AskMen readers rank 99 Most Desirable Women, inadvertently create world’s worst playlist

Our friends at AskMen.com have unveiled their annual list of the Top 99 Most Desirable Women, as voted by their readers (who cast a staggering 10 million votes), and it is every bit the cornucopia of babeness that you’d expect it to be. We obviously can’t tell you who’s at the top of the list, but on a personal note, I was thrilled to see that my girl Anne Hathaway went Top Ten, even beating out smoking hot Brazilian model Alessandra Ambrosio to boot. Kristen Bell and Megan Fox made the top ten as well, and given the performance by the former in “Forgetting Sarah Marshall” and “Heroes,” and the performance by the latter’s stomach in “Transformers,” this should surprise no one.

Rihanna However, after a quick glance of the list, I realized something: for as oversexed as everything has gotten these days, rock babes are in disturbingly low supply. Only one singer made the top ten – yes, Scarlett Johannson made an album, but she doesn’t count – and it should surprise no one that it’s the girl that doesn’t go anywhere without her umbrella, ella, ella. From there, though, the pickings are slim. Christina Aguilera is at #35, and Miss Sasha Fierce (Beyoncé) is at #50. Really, #50? That’s the best she could do?

Being the site’s head music geek, I looked at the list of rock babes – and we admit that we use the word ‘rock’ loosely, as these women are all pop stars – and imagined someone assembling a mix of their music and only their music. Along with Rihanna, Beyoncé and Xtina, you can add Pussycat Doll Nicole Scherzinger (#65), Jessica Simpson (#70), and, gulp, Britney Spears (#90). Aiiiiieeeeeeeee! That’s the iPod from hell, right there, though I do think “Umbrella” is a monster jam. Still, imagine going to a party, and all they played were the above artists. Admit it: you’d leave the party. However, if those women were all present at the party, you’d stay, which means that while the voters were asked to look beyond sex appeal and rank the women that have the qualities they would most like in a companion (intelligence, humor, character and ambition), it’s clear that when it comes to music, sex appeal is still driving the car, intelligence is in the back seat, and character is tied up in the trunk.

Katy Perry Ambition, however, is riding shotgun, which brings us to the singer at #32. Katy Perry.
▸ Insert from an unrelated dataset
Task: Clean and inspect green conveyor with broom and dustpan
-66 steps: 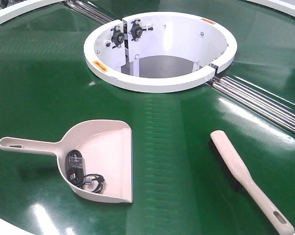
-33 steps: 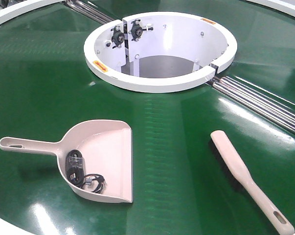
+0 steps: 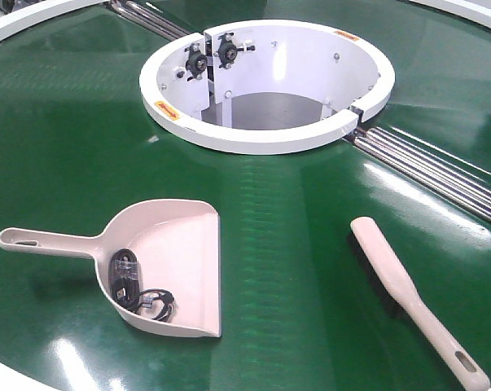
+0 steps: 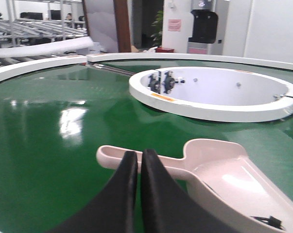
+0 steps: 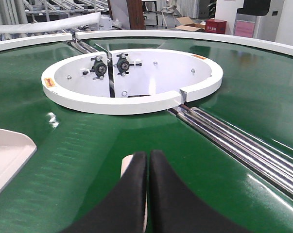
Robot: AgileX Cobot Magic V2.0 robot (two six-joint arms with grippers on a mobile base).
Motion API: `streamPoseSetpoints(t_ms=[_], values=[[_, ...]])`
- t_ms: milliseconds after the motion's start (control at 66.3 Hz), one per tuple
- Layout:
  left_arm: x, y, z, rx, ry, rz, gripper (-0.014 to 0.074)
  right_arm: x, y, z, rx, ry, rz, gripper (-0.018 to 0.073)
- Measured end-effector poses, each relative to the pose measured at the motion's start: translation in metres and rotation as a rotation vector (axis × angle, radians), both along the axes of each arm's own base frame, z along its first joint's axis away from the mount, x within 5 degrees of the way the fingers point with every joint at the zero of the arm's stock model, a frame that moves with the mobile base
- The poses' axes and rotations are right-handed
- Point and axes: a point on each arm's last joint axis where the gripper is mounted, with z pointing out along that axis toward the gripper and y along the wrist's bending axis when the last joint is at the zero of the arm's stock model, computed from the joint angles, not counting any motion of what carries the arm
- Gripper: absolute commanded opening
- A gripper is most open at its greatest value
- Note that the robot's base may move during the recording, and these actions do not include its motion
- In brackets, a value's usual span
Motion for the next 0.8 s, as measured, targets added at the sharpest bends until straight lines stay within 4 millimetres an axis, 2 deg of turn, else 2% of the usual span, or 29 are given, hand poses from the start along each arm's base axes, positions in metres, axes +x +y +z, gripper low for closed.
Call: streamPoseSetpoints(t_ms=[799], values=[[-0.0004, 0.0017, -0.0004, 0.0, 0.002, 0.029, -0.0008, 0.0, 0.0, 0.0, 0.0, 0.0, 0.0, -0.001]])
Now, if we’re just looking at photographs, I can see why guys would dig Katy Perry. She looks like the slutty third Deschanel sister, and talks about kissing girls, which is catnip to horny guys. There is just one small problem with her: she’s the phoniest phony in all of Phonyland, and a sorry excuse for a pop star. Add her to the party playlist and the people present at the party, and I’m leaving. Give me Kylie Minogue (just missed the cut, we’re told) over Perry any day of the week and twice on Sunday. Please, please give me Kylie Minogue.

The sad, unspoken part of all this is that the performance of women rockers on this list is certainly a ripple effect of how much we devalue music these days. Ten years ago, this list would be crawling with singers. Twenty years ago, there would have been more singers than actresses. Today, we get Katy Perry. Don’t get me wrong, it’s a fine list of women overall – hard to argue with Keeley Hazell, after all – but the music fan in me feels like this list serves as a stinging indictment of how completely screwed up the music business is these days. Sigh.